Osmanlı Devleti'nin devrinde ilk medrese Orhan Bey zamanında 1330 yılında Orhan Gazi Medresesi adıyla İznik'te kurulmuştur. Daha sonra Osmanlı Devleti'nin sınırları genişlemesiyle beraber Bursa ve Edirne başta olmak üzere pek çok şehirde medreseler açıldı. İstanbul'un fethinden sonra üst seviyedeki eğitim kurumları başkentte yoğunlaştı.
1331-1451 yılları arasında 82 adet medrese kurulmuştur.
1463-1471 yılları arasında kurulanlara Fatih medreseleri ya da Sahn-ı Seman medreseleri denilir (Bu medreselerle birlikte süreye dayalı eğitim, ders geçme sistemine dayalı eğitime dönüştürülmüştür.).
1550-1557 yılları arasında kurulanlara ise Süleymaniye medreseleri denir. Osmanlı Devleti'nin ilk tıp okulu Darültıp Süleymaniye medreselerinde yer almıştır. Tıbbi bilgilerin uygulamalarının yapıldığı Darüşşifa ve diğer bazı bölümler olan Darülakakir (Eczane), Darüzziyafe, Tabhane ve İmarethane ilk kez Süleymaniye medreselerinde yer almıştır.
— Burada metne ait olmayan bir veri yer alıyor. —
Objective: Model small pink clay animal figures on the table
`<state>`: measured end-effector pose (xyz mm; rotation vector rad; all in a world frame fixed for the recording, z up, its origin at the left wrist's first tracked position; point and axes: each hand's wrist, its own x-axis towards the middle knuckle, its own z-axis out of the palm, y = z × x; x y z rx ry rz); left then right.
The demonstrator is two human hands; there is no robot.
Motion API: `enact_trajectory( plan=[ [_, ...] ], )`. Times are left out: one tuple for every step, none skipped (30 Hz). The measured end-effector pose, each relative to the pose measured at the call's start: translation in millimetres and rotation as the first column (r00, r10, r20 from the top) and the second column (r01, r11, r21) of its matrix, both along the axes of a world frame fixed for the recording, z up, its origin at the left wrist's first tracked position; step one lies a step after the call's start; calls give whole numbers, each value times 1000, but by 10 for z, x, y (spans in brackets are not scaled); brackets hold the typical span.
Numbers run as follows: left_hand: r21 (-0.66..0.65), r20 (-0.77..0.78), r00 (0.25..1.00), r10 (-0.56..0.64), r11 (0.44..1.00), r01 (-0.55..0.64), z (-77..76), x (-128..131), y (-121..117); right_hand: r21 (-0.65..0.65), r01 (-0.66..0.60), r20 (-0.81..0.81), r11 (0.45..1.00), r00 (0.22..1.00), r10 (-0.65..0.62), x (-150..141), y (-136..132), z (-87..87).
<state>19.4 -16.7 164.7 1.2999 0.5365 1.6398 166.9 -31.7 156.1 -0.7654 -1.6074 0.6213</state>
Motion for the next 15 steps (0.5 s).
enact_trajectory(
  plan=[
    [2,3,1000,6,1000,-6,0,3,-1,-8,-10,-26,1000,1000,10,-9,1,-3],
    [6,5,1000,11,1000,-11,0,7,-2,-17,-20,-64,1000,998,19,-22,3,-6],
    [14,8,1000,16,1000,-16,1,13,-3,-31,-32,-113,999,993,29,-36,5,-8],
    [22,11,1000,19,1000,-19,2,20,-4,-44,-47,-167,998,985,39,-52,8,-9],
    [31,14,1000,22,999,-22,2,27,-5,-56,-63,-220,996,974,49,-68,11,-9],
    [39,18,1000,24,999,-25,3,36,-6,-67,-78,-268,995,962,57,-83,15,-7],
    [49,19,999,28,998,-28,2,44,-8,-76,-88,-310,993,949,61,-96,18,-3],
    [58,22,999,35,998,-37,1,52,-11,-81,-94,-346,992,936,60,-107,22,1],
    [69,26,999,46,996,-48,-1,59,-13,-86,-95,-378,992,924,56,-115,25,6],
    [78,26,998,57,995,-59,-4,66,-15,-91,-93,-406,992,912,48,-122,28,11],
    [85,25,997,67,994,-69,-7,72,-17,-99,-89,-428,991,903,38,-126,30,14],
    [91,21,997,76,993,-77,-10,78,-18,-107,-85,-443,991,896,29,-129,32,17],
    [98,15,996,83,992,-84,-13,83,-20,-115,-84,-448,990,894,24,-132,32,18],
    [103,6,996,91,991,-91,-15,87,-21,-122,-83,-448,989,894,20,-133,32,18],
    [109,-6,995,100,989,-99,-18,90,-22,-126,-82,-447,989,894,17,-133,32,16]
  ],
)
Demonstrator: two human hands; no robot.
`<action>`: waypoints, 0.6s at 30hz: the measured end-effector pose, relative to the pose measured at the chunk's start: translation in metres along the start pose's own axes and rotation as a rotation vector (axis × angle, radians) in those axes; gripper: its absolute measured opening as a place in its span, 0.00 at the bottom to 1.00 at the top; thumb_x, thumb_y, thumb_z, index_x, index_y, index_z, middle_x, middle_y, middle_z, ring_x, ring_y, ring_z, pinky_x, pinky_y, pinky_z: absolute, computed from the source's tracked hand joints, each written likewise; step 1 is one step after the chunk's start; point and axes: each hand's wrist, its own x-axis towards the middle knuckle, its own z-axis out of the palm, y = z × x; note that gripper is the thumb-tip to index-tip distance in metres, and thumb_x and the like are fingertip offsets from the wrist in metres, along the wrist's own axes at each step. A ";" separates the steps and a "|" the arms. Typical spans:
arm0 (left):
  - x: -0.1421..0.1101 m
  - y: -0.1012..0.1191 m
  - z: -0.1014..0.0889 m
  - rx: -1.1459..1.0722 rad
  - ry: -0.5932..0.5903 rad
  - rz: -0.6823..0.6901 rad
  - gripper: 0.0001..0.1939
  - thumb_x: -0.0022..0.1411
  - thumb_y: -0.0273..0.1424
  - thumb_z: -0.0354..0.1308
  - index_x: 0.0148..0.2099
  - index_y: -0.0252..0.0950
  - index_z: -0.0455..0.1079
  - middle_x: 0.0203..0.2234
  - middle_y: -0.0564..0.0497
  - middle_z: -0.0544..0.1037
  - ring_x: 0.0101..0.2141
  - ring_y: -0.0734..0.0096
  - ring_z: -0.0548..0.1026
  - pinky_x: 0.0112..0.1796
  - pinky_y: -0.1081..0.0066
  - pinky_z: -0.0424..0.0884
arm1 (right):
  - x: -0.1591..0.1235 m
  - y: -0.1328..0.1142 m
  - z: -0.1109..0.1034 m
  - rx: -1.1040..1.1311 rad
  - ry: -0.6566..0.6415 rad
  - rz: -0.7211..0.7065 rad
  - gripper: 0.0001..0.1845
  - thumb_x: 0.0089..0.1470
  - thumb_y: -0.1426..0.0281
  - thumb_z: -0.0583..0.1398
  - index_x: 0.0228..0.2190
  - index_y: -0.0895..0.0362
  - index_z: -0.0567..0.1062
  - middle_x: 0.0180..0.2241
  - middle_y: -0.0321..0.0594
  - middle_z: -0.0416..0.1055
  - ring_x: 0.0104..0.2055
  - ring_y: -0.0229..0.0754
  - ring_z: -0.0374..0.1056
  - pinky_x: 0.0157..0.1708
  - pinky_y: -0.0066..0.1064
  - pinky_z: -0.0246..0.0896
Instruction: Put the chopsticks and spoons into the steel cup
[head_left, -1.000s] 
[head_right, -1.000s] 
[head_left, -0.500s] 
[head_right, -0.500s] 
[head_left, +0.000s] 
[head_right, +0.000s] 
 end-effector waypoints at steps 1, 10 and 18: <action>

Başlangıçta bütün eğitim faaliyetlerinin yapıldığı kurum olan medreseler, Tanzimat Döneminde yeni mesleki okulların açılması ile sadece din eğitimi verilen okullar haline getirildi. Osmanlı devletinin son döneminde medreselerin ders programında ve teşkilat yapısında yeni düzenlemeler yapıldı. 1914 yılında Darü-l hilafeti-l Aliyye adı altında birleştirilen medreseler, Millî Mücadeleden sonra 03.03.1924 tarih ve 430 sayılı Tevhid-i Tedrisat Kanunu’nun birinci maddesi olan "Türkiye dahilindeki bütün müessesat-ı ilmiye ve tedrisiye Maarif Vekaleti’ne merbuttur" ifadesi ile Türkiye Cumhuriyeti Millî Eğitim Bakanlığı’na bağlanmış ve zamanın Millî Eğitim Bakanı Vasıf Bey de 13.03.1924 tarihli genelgesiyle medreseler üzerindeki tasarruf hakkını kullanarak medreseleri kapatmıştır.
Hiyerarşi
16. yüzyıla kadar medreseler arasında en yüksek konum Ayasofya Medresesi'nde idi. 60 akçe ücretli müderrisler burada görev yapıyordu. Bunlara altmışlı deniyordu. Sahn-ı Semân medreselerinde 50 akçe ücretli müderrisler çalışıyordu. XVI. yüzyılda Süleymaniye medreseleriyle bu tasnif değişip genişledi. 16. yüzyılında Süleymaniye'nin inşası sırasıyla şu hiyerarşik düzeni oluşturdu: Dar'ulhadis-i Süleymaniye, Süleymaniye, Hamis-i Süleymaniye, Musile-i Süleymaniye, Hareket-i Altmıslı, İbtida-i Altmışlı, Sahn-ı Seman, Musile-i Sahn, Hareket-i Dahil, Ibtida-i Dahil, Hareket-i Haric, Ibtida-i Haric.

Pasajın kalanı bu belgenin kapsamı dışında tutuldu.